■ Task objective
Ignore the pictures in the data below and set down exactly the lines from its first line through the line containing "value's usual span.".

★ ★ ★ ★ ★

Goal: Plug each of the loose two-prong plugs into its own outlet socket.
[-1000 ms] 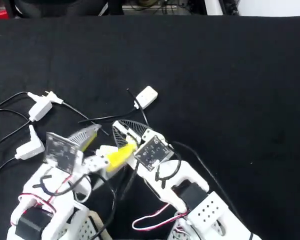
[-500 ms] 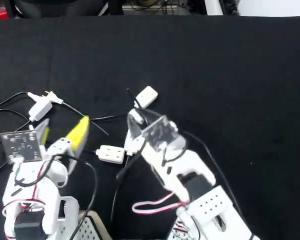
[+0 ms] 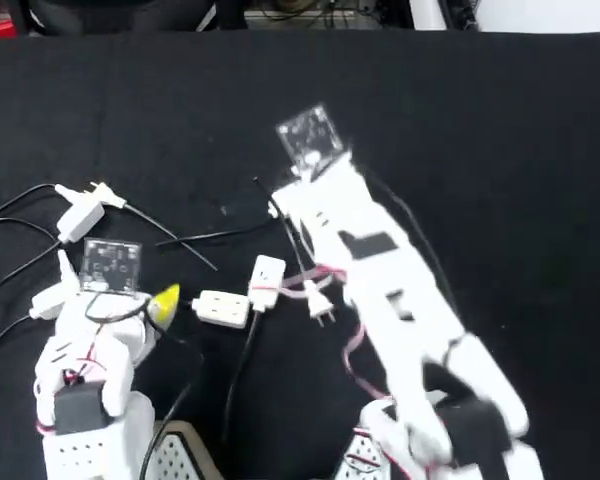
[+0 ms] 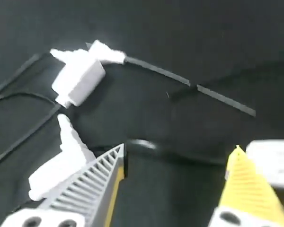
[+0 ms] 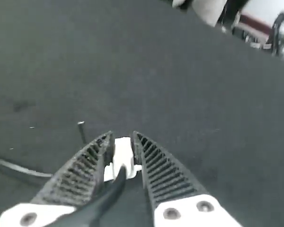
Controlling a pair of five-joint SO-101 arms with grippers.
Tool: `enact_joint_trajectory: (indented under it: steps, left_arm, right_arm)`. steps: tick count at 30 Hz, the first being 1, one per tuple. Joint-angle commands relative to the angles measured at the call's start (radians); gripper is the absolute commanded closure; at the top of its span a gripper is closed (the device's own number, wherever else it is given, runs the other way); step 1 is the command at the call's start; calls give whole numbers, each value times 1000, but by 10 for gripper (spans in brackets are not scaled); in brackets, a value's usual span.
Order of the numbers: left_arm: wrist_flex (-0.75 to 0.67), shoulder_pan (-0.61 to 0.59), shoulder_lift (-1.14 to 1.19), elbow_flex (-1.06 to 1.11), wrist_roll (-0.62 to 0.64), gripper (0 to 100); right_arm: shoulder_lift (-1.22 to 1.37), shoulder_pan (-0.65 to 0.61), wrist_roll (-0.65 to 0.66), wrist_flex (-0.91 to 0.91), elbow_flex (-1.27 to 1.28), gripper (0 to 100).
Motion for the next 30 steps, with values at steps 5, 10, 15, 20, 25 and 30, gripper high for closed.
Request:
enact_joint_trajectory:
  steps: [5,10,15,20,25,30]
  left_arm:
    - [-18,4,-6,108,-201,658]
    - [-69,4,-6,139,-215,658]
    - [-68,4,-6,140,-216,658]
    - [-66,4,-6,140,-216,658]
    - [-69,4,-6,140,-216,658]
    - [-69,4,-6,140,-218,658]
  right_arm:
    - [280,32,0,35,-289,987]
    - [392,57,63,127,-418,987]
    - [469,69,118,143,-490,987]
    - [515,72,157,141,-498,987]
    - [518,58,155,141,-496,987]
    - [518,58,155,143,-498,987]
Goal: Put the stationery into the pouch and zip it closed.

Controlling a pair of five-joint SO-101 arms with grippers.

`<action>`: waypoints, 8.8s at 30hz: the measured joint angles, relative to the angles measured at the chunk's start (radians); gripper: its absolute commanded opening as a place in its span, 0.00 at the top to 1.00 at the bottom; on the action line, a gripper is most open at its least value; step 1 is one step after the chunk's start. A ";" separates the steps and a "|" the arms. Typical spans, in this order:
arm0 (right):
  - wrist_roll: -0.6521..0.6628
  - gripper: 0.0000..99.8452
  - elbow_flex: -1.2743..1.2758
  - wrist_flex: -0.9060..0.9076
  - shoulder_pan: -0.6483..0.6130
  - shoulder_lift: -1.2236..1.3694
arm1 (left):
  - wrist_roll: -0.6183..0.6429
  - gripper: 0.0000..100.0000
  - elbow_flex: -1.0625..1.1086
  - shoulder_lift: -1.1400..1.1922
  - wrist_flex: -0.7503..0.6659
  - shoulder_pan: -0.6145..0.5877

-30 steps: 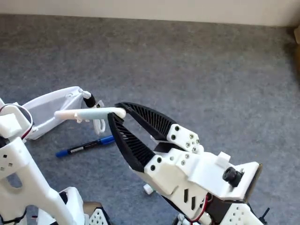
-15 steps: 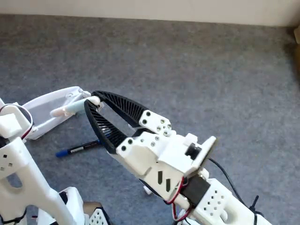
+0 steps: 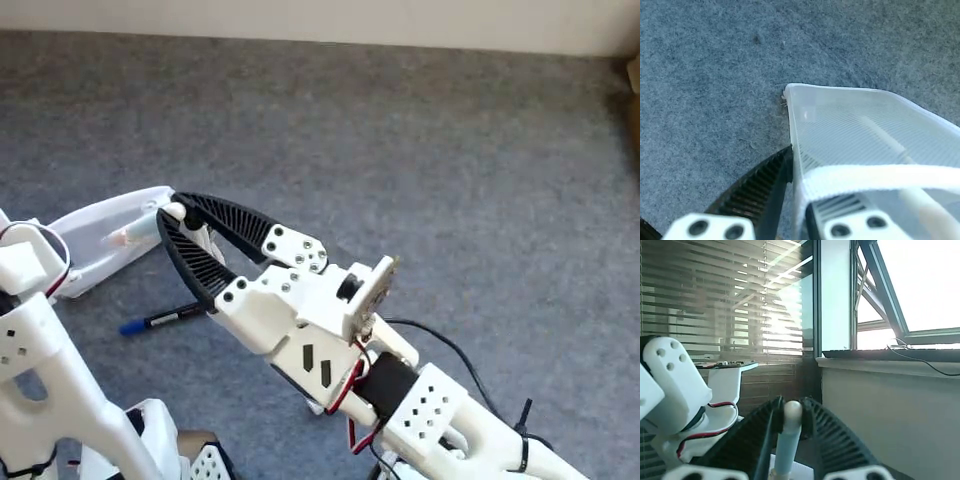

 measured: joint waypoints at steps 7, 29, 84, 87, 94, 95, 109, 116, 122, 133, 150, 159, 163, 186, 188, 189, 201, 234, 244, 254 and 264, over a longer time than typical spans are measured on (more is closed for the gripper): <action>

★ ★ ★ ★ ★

■ Answer below
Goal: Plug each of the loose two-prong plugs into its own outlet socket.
[-1000 ms] 
[-500 ms] 
[+0 ms] 
[+0 ms] 
[+0 ms] 
Controlling a pair of five-joint SO-101 arms with grippers.
Tool: `enact_joint_trajectory: (indented under it: steps, left_arm, right_arm)`. steps: tick count at 30 Hz, the first being 1, one per tuple. Joint-angle commands relative to the angles measured at the call's start (radians); gripper is the absolute commanded closure; at the top of its span a gripper is closed (the device's own number, wherever else it is given, runs the other way); step 1 is the command at the call's start; calls give whole numbers, each value times 1000, but by 10 for gripper (spans in brackets are not scaled); in brackets, a value's usual span.

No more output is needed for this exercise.